In anticipation of its extension south to Mairie d'Issy, the station was relocated south of its original location on 31 December 1929. The old platforms were removed and additional sidings to store trains were installed in its place. The tiling on the vault are the only remaining remnants of the original station; it can still be seen on passing trains. The new station was operated by the Nord-Sud Company for a single day as it was absorbed by its competitor, the Compagnie du chemin de fer métropolitain de Paris (CMP) the next day. Hence, the station was decorated in the traditional Nord-Sud style. On 27 March 1931, line A was renamed line 12. On 24 March 1934, the line's extension to Mairie d'Issy opened, ending the station's role as the southern terminus of the line.

On 10 January 1963, a second collision occurred near the station, injuring around 40 people.

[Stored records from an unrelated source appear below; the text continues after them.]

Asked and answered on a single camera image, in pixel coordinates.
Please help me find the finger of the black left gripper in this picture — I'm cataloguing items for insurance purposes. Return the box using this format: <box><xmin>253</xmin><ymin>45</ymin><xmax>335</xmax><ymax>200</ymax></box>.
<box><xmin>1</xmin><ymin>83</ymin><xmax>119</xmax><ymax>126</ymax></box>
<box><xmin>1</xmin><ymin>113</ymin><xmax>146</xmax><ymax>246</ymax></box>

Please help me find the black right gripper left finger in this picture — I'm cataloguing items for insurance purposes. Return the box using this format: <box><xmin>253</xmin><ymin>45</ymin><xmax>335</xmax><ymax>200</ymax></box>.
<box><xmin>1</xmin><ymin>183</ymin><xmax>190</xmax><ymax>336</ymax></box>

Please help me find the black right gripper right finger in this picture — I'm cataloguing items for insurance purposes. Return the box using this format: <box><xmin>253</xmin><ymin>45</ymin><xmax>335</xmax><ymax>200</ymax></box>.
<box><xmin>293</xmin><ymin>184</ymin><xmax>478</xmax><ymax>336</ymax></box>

As part of the "Un métro + beau" programme by the RATP, the station's corridors were renovated and modernised on 18 December 2009.

Since 2016, the Vaugirard Workshops, used for the maintenance of trains on line 12 just north of the station, has been under renovation as part of memorandum of understanding between the RATP and the city of Paris. It includes the construction of a new equipment maintenance workshop (EMW), the restructuring of its train maintenance workshop (TMW), as well as the creation of new social and private housing in two phases on a 2.3-hectare site. The new mixed-used development due for completion by 2029.

In 2019, the station was used by 5,923,995 passengers, making it the 65th busiest of the Métro network out of 302 stations.

In 2020, the station was used by 2,449,859 passengers amidst the COVID-19 pandemic, making it the 89th busiest of the Métro network out of 304 stations.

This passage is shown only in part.